» **Directions for this task**
Start at the line below containing "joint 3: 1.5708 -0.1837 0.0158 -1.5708" and stop at the line containing "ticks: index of". Repeat every line of that stretch exactly, and nothing outside it.

[Data entries]

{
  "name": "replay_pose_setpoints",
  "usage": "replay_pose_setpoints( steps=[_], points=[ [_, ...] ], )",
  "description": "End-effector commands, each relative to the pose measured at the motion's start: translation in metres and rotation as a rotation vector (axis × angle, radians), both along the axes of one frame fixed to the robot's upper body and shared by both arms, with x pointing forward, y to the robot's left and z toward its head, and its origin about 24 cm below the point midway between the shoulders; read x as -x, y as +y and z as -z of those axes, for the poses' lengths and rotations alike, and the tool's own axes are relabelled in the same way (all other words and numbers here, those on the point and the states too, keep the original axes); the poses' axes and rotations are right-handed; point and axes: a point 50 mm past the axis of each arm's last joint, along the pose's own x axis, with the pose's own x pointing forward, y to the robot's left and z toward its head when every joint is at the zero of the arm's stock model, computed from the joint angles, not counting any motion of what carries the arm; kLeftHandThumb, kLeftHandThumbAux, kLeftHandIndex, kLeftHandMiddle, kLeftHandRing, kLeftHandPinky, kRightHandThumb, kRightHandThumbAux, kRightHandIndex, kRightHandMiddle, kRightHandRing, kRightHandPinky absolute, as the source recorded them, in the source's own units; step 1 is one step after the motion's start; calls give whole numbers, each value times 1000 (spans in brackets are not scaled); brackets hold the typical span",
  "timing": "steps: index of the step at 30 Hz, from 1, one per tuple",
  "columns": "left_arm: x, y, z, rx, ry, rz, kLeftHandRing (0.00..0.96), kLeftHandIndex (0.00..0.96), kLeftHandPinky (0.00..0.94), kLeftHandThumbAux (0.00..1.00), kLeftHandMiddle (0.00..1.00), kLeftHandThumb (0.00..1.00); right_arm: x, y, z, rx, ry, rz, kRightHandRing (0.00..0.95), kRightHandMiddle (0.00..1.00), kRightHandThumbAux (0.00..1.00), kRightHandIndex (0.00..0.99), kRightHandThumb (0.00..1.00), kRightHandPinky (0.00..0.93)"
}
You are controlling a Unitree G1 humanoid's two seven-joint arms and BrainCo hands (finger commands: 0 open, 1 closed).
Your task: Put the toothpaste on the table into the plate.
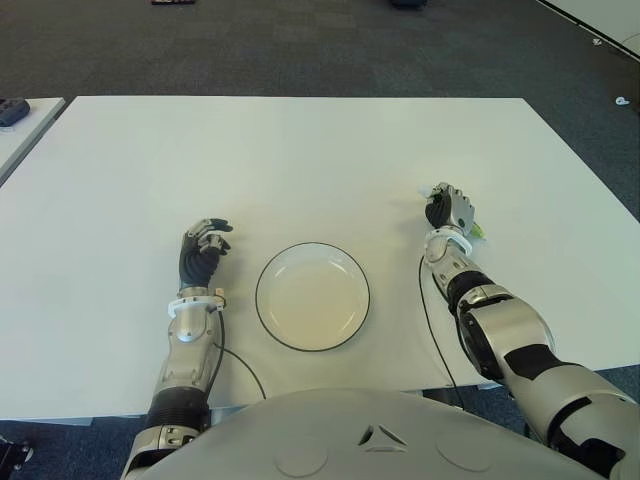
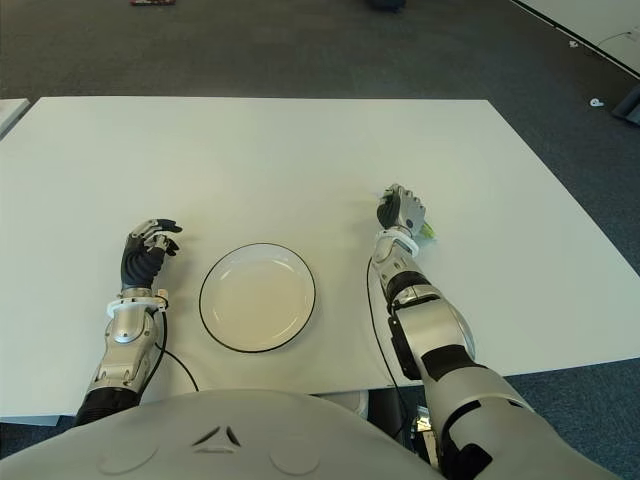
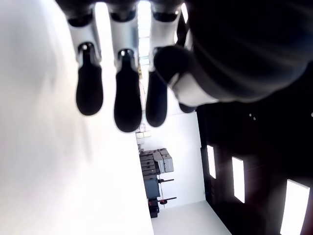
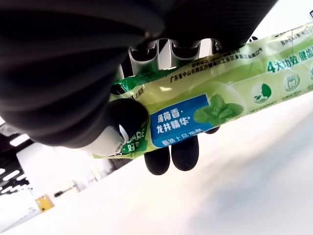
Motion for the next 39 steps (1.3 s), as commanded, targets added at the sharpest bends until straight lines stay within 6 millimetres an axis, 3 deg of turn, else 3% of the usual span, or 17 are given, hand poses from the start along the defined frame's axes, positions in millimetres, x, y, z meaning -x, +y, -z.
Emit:
replay_pose_setpoints(
  steps=[1, 3, 7, 20, 27, 39],
  points=[
    [0, 1, 1, 0, -1, -6, 623, 403, 609, 682, 489, 834, -2, 4, -1, -35, -15, 21, 837, 613, 678, 441, 848, 843],
    [0, 1, 1, 1, -2, -4, 624, 404, 611, 682, 489, 834, -2, 4, -2, -42, -20, 25, 846, 750, 702, 441, 765, 850],
    [0, 2, 2, -3, 4, -4, 626, 405, 612, 682, 488, 834, -4, 5, -4, -57, -32, 25, 851, 827, 716, 441, 719, 854],
    [0, 0, 1, 19, -12, -12, 616, 406, 603, 682, 486, 835, -11, 20, -22, -174, -212, -72, 868, 869, 722, 440, 704, 868],
    [-1, 1, 2, 25, -7, -7, 619, 401, 591, 683, 490, 833, -10, 35, -38, -218, -359, -223, 881, 882, 722, 439, 705, 878],
    [-3, -1, 1, 10, -7, -6, 624, 405, 625, 682, 488, 834, 18, 75, -62, -328, -514, -467, 885, 887, 721, 439, 707, 871]
  ],
)
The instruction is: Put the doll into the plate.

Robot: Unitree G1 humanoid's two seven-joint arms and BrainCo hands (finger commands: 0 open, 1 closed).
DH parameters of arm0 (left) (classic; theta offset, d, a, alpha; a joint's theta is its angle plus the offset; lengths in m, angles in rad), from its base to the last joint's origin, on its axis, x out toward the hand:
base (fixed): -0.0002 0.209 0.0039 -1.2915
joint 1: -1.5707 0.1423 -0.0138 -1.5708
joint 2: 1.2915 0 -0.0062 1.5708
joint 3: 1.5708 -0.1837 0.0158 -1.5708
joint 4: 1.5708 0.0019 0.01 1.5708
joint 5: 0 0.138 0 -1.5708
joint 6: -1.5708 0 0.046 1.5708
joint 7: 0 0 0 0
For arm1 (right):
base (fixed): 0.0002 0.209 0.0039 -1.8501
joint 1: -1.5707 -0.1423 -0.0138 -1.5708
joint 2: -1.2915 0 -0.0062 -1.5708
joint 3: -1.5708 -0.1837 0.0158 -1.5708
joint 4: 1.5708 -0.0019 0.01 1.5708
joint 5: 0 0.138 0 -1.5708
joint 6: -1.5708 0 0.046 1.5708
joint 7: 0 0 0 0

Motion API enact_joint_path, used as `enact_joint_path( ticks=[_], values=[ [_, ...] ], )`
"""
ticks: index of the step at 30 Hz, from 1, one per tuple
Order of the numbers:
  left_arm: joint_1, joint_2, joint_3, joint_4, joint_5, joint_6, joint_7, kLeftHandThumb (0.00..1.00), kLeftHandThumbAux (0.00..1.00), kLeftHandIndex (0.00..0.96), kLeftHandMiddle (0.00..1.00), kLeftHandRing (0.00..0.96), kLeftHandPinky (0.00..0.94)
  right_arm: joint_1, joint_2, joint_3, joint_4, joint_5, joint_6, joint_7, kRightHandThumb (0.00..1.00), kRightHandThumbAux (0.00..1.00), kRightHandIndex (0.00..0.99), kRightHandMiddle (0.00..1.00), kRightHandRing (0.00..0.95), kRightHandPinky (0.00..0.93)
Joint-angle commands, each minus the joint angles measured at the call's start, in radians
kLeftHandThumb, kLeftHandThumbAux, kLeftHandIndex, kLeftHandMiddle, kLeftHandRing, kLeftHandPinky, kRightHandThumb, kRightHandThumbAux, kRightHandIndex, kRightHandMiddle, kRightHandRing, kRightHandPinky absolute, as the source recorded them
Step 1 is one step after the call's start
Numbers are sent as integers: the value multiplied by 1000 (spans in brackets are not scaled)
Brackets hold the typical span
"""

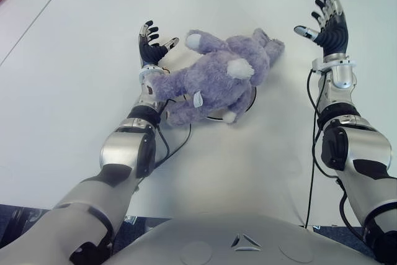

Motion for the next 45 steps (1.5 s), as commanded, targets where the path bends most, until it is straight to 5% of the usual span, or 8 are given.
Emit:
enact_joint_path(
  ticks=[1, 18, 33, 45],
  values=[
    [299, -73, -29, 168, 19, 78, -21, 0, 860, 163, 228, 225, 223, 59, 32, 9, 51, -39, 119, -61, 0, 807, 11, 3, 0, 1],
    [297, -55, -69, 166, 27, 41, -88, 0, 737, 116, 209, 226, 266, 144, 85, 19, 77, -76, 242, -139, 0, 763, 23, 23, 6, 2],
    [308, -96, -15, 164, -37, -10, -241, 0, 598, 84, 152, 163, 149, 215, 192, 28, 83, -82, 350, -99, 0, 709, 34, 35, 20, 29],
    [323, -90, -19, 162, -41, -43, -245, 0, 523, 76, 133, 138, 162, 248, 246, 13, 86, -75, 398, -149, 0, 650, 42, 32, 24, 31]
  ],
)
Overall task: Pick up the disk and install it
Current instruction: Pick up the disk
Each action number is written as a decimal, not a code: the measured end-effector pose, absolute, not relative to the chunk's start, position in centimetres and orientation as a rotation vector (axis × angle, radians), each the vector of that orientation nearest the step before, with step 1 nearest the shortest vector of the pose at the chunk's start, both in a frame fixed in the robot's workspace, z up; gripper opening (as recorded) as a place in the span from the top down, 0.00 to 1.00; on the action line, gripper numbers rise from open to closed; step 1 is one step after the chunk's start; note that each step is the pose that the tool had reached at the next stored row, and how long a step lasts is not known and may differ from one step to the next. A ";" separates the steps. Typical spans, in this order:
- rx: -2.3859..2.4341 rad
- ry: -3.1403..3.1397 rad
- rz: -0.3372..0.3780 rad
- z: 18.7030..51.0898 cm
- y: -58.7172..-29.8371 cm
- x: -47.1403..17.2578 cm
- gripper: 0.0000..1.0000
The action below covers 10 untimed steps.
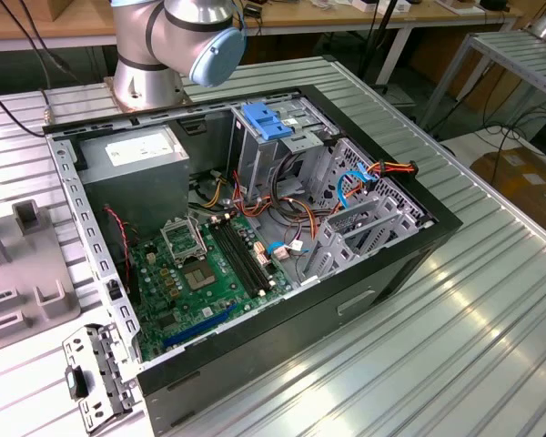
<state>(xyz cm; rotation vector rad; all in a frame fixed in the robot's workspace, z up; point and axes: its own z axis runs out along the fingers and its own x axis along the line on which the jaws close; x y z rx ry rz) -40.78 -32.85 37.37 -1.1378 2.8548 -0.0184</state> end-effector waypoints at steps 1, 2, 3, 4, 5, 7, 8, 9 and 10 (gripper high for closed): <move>-1.169 2.842 -0.017 37.4 -32.9 -40.8 0.89; -1.183 2.836 -0.017 37.4 -32.9 -40.8 0.89; -1.195 2.831 -0.016 37.4 -32.9 -40.8 0.89; -1.207 2.826 -0.016 37.4 -32.9 -40.8 0.89; -1.219 2.821 -0.015 37.4 -32.9 -40.8 0.89; -1.240 2.811 -0.015 37.4 -32.9 -40.8 0.89; -1.247 2.809 -0.014 37.4 -32.9 -40.8 0.89; -1.263 2.801 -0.014 37.4 -32.9 -40.8 0.89; -1.274 2.796 -0.013 37.4 -32.9 -40.8 0.89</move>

» **Response to this task**
joint 3: 1.5708 -0.1837 0.0158 -1.5708
joint 4: 1.5708 0.0019 0.01 1.5708
joint 5: 0 0.138 0 -1.5708
joint 6: -1.5708 0 0.046 1.5708
joint 7: 0 0 0 0
For arm1 (right):
base (fixed): 0.0002 0.209 0.0039 -1.8501
joint 1: -1.5707 -0.1423 -0.0138 -1.5708
joint 2: -1.2915 0 -0.0062 -1.5708
joint 3: -1.5708 -0.1837 0.0158 -1.5708
joint 4: 1.5708 -0.0019 0.01 1.5708
joint 5: 0 0.138 0 -1.5708
joint 6: -1.5708 0 0.046 1.5708
joint 7: 0 0 0 0

Motion API enact_joint_path, used as `enact_joint_path( ticks=[_], values=[ [_, ...] ], )`
"""
ticks: index of the step at 30 Hz, from 1, one per tuple

With that, the output is done.